TASK BRIEF: Nothing should appear in the answer except the lines from the one containing "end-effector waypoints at" through the end of the listing, repeated exactly.

★ ★ ★ ★ ★

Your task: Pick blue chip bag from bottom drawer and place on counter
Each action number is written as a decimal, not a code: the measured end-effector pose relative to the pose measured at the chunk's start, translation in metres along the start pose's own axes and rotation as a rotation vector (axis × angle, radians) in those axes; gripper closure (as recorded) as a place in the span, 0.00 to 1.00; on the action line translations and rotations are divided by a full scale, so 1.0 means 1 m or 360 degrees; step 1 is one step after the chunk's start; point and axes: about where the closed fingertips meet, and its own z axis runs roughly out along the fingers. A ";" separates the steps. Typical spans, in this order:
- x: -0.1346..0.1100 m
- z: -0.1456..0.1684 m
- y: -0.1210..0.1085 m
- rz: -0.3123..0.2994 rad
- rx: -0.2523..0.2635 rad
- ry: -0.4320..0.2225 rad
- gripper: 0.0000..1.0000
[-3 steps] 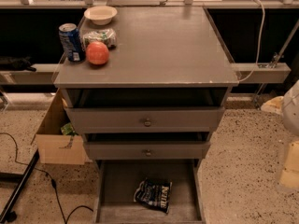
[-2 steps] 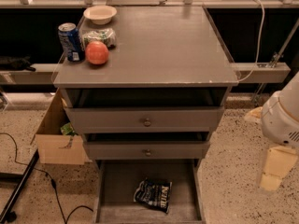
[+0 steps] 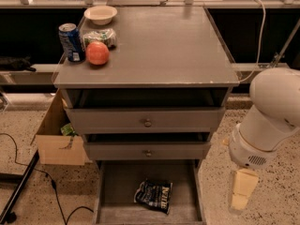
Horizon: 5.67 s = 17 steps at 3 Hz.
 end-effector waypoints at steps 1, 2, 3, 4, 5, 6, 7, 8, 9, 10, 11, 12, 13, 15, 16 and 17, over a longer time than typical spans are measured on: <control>-0.006 0.041 0.003 -0.0012 -0.0118 0.0005 0.00; -0.005 0.073 0.005 0.0066 -0.0133 -0.0075 0.00; -0.002 0.085 0.002 0.0113 -0.0019 -0.0163 0.00; -0.002 0.079 -0.004 0.0127 0.0177 -0.0246 0.00; -0.002 0.079 -0.004 0.0127 0.0177 -0.0246 0.00; -0.014 0.087 -0.017 0.0131 0.0169 -0.0259 0.00; -0.037 0.119 -0.025 0.0113 0.0090 -0.0280 0.00; -0.055 0.153 -0.026 0.0101 -0.0001 -0.0316 0.00; -0.067 0.178 -0.024 0.0100 -0.0066 -0.0375 0.00; -0.079 0.201 -0.023 0.0106 -0.0128 -0.0468 0.00; -0.086 0.220 -0.022 0.0115 -0.0197 -0.0547 0.00; -0.088 0.229 -0.025 0.0186 -0.0231 -0.0669 0.00; -0.084 0.225 -0.025 0.0336 -0.0132 -0.0754 0.00; -0.079 0.209 -0.033 0.0377 0.0002 -0.0726 0.00; -0.082 0.220 -0.035 0.0395 -0.0058 -0.0743 0.00; -0.090 0.238 -0.041 0.0466 -0.0112 -0.0844 0.00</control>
Offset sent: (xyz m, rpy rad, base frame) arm -0.0103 0.0228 -0.1093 0.1291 0.0580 -0.1243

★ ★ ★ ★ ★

YOUR SOLUTION:
 end-effector waypoints at steps 1, 2, 3, 4, 5, 6, 7, 8, 9, 10, 11, 12, 13, 15, 16 and 17, over a longer time than typical spans are measured on: <control>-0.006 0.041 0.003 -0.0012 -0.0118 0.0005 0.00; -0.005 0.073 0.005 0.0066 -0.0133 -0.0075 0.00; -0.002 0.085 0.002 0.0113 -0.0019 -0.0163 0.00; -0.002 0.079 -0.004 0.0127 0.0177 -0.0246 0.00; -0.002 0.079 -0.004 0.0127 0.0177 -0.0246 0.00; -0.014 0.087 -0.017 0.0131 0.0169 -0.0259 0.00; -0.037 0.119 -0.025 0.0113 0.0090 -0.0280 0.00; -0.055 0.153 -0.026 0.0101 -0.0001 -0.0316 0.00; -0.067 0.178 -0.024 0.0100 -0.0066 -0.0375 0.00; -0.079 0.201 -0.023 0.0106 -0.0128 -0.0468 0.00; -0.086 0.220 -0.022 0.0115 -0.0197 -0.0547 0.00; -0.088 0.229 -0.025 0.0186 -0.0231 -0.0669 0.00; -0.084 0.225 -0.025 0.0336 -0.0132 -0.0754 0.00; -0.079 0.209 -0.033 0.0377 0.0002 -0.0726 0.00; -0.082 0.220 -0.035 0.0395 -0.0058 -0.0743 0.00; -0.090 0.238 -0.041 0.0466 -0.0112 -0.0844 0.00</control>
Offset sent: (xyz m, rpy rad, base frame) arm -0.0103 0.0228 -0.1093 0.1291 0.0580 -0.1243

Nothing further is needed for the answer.